CARE Knows How Living Blue Makes Green

CARE Knows How Living Blue Makes Green


CARE has learned over the years how to harness the power of inclusive businesses to spur development. With the right support, these gateway enterprises have the potential to become powerful partners and vehicles for lasting change in areas where markets are underdeveloped.

Nijera Cottage and Village Industries (NCVI) is a worker- and artisan-owned social enterprise that represents groups that work in Bangladesh.

Their “Living Blue” collection of textiles represents the best of Bangladesh khetas and is created for high-end markets. In these original and exquisite quilts, Bengal tradition lives through variety of unique quilting expressions, distinct techniques and patterns and designs that reflect local geographies. The distinct feature of these khetas is the texture, known as ‘dheu.’ The dheu, or the ‘wave’, creates a ripple effect, created by using layers of khadi fabric and the application of the jod and bejod kheta stitches. It creates a distinctive surface texture that brings to mind flowing water. Living Blue khetas have been dyed with Bengal ‘true’ natural indigo, made by women who are considered master artisans.

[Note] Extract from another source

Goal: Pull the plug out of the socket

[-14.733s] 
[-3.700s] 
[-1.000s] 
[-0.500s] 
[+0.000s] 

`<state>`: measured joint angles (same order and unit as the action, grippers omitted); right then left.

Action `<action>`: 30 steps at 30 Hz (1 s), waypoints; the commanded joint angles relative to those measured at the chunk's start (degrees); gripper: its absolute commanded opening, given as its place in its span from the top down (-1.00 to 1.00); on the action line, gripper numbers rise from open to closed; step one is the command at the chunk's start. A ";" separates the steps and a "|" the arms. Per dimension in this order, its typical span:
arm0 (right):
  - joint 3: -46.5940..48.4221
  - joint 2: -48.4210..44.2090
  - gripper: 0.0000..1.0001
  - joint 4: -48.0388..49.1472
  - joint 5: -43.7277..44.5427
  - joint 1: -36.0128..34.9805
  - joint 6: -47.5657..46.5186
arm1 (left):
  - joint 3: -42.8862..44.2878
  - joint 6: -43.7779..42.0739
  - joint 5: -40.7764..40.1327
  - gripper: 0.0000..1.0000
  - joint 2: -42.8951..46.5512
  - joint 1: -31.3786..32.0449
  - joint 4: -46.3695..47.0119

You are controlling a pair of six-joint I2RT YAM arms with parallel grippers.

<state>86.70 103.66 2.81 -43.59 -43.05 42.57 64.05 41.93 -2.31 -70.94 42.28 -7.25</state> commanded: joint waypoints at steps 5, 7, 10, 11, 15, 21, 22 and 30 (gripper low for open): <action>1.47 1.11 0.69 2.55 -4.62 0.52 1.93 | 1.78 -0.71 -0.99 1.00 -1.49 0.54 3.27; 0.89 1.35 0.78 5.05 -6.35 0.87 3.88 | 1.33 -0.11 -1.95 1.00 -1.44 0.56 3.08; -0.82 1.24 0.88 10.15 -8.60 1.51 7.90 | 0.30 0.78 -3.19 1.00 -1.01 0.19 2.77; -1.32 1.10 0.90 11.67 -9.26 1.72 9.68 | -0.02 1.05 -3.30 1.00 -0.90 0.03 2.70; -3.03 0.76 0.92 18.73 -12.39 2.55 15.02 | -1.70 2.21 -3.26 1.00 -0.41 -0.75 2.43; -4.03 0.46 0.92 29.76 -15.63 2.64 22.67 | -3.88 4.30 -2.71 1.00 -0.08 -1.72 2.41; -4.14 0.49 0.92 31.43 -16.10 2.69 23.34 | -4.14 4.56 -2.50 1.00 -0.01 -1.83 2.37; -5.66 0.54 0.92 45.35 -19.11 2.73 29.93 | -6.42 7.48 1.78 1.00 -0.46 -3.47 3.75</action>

NCVI has created markets with Couleur Garance of France, Sally Campbell of Australia and Plantation House of India, all of which place regular Living Blue orders.

A percentage of the profits is put into dividends and bonuses, but also into medical insurance, savings funds and educational institutions to meet the social and economic needs of the communities in which these enterprises are based. NCVI strengthens democratic practices at the local level through economic activities. It is a social economy where citizens are directly involved in regional economic development, where the village is not just a residential space, but an economic hub with the potential to grow.


Total sanitation for over 100 communities involving 7,500 families, increased agricultural wages for 2,435 people and reduction in hunger for 1,415 families in 121 communities, through alternative agriculture – vine potatoes, turmeric and ginger cultivation – collective savings of rice and cash, negotiating access to public lands and water bodies, and ensuring the functioning of state-funded entitlement programs.